Directions for this task:
Go through the records below and count every line containing "camera". Reply with the count alone.

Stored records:

^^^^

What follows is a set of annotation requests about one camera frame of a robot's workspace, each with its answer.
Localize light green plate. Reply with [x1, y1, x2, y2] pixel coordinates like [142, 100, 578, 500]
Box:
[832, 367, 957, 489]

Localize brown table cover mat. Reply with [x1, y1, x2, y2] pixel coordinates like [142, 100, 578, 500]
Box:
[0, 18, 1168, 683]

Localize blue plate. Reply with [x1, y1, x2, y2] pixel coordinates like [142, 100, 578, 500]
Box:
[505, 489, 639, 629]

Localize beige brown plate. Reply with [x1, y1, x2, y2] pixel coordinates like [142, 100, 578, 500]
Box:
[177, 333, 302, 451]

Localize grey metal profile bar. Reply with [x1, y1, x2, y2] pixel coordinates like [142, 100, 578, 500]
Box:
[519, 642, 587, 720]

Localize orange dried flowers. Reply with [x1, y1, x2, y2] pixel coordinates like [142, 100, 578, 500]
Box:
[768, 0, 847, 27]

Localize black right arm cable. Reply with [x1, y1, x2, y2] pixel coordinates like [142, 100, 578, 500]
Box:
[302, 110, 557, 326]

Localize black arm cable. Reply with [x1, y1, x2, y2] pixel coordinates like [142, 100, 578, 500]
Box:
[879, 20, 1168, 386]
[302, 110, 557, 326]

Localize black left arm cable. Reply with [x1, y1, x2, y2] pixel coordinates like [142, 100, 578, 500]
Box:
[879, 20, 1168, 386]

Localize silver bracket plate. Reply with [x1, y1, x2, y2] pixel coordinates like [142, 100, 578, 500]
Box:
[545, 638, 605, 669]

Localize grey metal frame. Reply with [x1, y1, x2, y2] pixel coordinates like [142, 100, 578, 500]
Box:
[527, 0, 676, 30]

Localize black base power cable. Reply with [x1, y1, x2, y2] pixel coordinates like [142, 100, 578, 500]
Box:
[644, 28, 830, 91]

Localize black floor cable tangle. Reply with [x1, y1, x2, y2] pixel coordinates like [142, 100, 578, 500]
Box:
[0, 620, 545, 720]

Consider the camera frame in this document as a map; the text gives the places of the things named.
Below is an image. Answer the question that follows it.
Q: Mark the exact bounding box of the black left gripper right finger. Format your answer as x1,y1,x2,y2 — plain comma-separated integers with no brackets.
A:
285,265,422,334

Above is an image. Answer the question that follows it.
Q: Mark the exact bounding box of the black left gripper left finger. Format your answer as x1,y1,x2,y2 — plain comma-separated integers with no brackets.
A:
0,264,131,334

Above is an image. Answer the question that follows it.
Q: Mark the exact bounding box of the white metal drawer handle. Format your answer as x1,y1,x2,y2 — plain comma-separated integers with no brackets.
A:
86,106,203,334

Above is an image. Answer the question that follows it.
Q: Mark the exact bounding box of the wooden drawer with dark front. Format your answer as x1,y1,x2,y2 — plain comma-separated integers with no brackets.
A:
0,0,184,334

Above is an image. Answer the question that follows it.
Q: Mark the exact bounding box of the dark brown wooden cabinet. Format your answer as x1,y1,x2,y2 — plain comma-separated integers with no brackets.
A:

^^^^

Answer below:
2